Verwaltungsgerichtshof
20.10.2022
Ra 2022/13/0035
Miterledigung (miterledigt bzw zur gemeinsamen Entscheidung verbunden):
Ra 2022/13/0036
Ra 2022/13/0037
GRS wie 2013/17/0137 E 14. Oktober 2015 RS 3
Geht die Sendung nach Übergabe an die Post verloren und langt sie daher nicht bei der Behörde ein, ist dies ein unvorhergesehenes und unabwendbares Ereignis, das zur Wiedereinsetzung in den vorigen Stand berechtigt vergleiche VwGH vom 31. Oktober 1991, 90/16/0148).
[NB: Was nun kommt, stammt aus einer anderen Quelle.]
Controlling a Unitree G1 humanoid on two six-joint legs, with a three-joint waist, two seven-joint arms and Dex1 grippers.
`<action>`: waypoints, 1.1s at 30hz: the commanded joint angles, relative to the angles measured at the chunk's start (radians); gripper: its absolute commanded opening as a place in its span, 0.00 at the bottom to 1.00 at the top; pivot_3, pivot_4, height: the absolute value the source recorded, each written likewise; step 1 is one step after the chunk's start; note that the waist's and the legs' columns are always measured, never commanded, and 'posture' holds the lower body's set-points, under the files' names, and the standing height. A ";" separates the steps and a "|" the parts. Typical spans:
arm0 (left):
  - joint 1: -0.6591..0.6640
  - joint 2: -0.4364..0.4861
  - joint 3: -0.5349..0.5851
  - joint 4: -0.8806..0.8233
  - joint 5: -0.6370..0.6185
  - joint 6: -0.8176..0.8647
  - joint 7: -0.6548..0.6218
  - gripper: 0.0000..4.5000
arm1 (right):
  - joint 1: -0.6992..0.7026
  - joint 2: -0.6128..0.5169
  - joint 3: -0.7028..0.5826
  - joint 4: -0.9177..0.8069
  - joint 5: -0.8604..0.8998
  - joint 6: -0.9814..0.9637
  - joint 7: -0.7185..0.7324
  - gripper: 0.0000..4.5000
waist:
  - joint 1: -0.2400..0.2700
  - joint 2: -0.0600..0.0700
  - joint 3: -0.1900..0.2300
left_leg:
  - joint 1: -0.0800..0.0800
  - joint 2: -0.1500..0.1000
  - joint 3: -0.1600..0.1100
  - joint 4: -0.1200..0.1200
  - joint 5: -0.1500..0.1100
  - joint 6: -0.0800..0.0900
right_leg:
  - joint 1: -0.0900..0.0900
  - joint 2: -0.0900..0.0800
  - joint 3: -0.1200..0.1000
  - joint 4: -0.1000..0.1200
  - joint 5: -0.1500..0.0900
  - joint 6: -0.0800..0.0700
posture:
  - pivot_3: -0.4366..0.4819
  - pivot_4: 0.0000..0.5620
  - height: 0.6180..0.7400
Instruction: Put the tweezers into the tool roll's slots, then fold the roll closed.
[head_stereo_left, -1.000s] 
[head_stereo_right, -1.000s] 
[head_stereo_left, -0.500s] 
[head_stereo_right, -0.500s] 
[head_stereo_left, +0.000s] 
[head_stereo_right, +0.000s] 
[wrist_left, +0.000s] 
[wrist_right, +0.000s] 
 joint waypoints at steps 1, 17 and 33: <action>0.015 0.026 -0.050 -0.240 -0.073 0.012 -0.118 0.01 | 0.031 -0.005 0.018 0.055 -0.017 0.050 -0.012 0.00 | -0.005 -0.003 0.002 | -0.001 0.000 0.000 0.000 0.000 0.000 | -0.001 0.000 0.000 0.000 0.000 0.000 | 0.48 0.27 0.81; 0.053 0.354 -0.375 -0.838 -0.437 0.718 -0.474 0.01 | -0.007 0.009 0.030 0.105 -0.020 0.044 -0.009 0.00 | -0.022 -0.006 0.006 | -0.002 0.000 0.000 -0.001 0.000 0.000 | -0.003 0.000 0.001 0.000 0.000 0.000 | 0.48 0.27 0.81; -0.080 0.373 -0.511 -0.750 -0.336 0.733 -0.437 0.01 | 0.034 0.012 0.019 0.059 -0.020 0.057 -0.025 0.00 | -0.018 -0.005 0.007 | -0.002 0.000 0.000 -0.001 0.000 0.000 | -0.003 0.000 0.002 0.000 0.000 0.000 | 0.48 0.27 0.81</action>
Der Verlust eines nicht eingeschriebenen Briefes stellt auch kein den minderen Grad des Versehens übersteigendes Verschulden dar, weil auch ohne diese besondere Form der Postaufgabe mit dem Einlangen des Schriftstückes bei der Behörde gerechnet werden kann vergleiche VwGH vom 13. Oktober 2009, 2009/17/0154, und vom 13. Juli 2015, Ra 2015/02/0050). Auch in der Unterlassung der (allgemein jedenfalls nicht vorgeschriebenen) Überprüfung des Einlangens der Erklärungen bei der Abgabenbehörde erster Instanz kann kein auffallend sorgloses Verhalten erblickt werden vergleiche VwGH vom 31. Oktober 1991, 90/16/0148).